* [EXERCISE]: Please repeat, exactly and with nothing extra, the line containing "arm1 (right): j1" and every line after it up to the end of the material.

*** DATA BLOCK Section Begins ***

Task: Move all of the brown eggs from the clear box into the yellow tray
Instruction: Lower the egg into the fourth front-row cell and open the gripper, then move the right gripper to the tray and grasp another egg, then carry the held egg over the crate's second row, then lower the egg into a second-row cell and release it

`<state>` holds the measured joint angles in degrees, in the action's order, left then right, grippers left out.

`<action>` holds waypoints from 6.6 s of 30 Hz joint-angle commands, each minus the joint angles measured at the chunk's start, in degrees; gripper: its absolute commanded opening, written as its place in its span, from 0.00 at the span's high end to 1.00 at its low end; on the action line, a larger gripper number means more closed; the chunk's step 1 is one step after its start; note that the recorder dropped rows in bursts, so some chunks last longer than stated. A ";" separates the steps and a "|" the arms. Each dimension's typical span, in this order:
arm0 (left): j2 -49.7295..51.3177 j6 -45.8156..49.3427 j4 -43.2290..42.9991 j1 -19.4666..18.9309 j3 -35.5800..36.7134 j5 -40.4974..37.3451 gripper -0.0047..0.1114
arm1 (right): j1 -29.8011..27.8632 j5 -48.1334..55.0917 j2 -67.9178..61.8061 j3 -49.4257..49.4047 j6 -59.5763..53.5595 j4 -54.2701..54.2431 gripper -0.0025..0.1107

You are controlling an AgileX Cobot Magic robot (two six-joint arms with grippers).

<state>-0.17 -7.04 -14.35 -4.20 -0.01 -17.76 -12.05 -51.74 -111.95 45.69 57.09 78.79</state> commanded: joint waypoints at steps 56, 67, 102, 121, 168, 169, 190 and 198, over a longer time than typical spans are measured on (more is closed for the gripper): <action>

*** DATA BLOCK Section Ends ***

* [EXERCISE SOLUTION]:
arm1 (right): j1 -29.8011..27.8632 j5 -48.1334..55.0917 j2 -67.9178..61.8061 j3 -49.4257..49.4047 j6 -59.5763..53.5595 j4 -54.2701..54.2431 gripper -0.0025..0.1107

You are controlling an AgileX Cobot Magic robot (two six-joint arms with grippers).

<state>-0.17 -7.04 -14.35 -4.20 -0.01 -17.76 -12.05 -51.74 -111.95 45.69 57.09 78.79</state> commanded: joint waypoints at steps 56, 67, 102, 121, 168, 169, 190 and 198, over a longer time than typical spans are measured on (more is closed for the gripper): <action>

The output for this exercise is complete.